| TO DO |
Would you copy the line that includes "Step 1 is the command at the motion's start" and every line that follows it, down to the last line of the listing below, exactly as they stand?
□ □ □ □ □ □ □
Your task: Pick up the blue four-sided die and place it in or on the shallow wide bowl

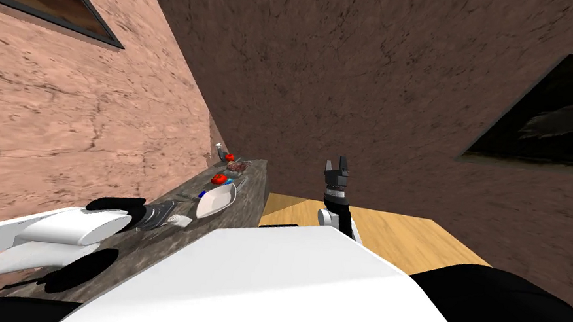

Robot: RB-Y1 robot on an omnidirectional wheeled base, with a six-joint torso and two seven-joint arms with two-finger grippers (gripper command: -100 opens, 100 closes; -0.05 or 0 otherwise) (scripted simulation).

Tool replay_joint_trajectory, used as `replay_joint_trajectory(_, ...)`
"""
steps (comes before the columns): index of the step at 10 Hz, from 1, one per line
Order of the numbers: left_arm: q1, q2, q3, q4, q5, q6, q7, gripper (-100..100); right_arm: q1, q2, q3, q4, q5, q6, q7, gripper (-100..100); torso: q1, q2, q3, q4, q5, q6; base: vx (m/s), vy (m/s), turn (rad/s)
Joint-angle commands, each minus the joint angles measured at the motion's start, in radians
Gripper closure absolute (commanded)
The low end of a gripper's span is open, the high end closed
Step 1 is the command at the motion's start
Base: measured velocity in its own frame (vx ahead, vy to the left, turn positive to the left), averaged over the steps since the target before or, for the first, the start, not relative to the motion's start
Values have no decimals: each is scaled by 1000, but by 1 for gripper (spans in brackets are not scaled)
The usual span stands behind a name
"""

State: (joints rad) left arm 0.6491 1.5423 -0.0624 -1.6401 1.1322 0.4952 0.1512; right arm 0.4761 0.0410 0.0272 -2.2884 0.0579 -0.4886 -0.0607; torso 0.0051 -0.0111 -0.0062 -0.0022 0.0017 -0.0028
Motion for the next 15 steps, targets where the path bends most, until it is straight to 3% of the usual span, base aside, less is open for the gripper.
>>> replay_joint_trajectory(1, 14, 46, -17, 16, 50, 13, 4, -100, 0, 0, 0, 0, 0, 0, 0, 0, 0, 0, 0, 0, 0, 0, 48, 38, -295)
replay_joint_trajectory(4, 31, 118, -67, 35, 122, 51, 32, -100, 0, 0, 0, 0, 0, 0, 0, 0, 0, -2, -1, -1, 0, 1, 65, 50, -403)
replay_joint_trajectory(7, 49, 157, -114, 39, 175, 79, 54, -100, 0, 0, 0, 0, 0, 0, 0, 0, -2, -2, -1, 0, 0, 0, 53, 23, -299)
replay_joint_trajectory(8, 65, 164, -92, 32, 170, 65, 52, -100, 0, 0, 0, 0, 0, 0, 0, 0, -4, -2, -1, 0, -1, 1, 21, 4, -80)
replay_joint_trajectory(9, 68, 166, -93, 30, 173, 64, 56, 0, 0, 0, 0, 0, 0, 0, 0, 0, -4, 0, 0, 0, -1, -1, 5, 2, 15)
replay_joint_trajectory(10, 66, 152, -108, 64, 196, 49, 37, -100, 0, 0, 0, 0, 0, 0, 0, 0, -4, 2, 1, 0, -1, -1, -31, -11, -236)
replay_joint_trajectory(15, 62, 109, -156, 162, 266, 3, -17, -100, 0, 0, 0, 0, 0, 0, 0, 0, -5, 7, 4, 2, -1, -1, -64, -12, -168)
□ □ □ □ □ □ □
| RESULT OF THE TASK |
Step 1 is the command at the motion's start
Base: measured velocity in its own frame (vx ahead, vy to the left, turn positive to the left), averaged over the steps since the target before or, for the first, the start, not relative to the motion's start
Values have no decimals: each is scaled by 1000, but by 1 for gripper (spans in brackets are not scaled)
The usual span stands behind a name
"""

State: (joints rad) left arm 0.6491 1.5423 -0.0624 -1.6401 1.1322 0.4952 0.1512; right arm 0.4761 0.0410 0.0272 -2.2884 0.0579 -0.4886 -0.0607; torso 0.0051 -0.0111 -0.0062 -0.0022 0.0017 -0.0028
Motion for the next 15 steps, targets where the path bends most, until it is straight to 3% of the usual span, base aside, less is open for the gripper.
>>> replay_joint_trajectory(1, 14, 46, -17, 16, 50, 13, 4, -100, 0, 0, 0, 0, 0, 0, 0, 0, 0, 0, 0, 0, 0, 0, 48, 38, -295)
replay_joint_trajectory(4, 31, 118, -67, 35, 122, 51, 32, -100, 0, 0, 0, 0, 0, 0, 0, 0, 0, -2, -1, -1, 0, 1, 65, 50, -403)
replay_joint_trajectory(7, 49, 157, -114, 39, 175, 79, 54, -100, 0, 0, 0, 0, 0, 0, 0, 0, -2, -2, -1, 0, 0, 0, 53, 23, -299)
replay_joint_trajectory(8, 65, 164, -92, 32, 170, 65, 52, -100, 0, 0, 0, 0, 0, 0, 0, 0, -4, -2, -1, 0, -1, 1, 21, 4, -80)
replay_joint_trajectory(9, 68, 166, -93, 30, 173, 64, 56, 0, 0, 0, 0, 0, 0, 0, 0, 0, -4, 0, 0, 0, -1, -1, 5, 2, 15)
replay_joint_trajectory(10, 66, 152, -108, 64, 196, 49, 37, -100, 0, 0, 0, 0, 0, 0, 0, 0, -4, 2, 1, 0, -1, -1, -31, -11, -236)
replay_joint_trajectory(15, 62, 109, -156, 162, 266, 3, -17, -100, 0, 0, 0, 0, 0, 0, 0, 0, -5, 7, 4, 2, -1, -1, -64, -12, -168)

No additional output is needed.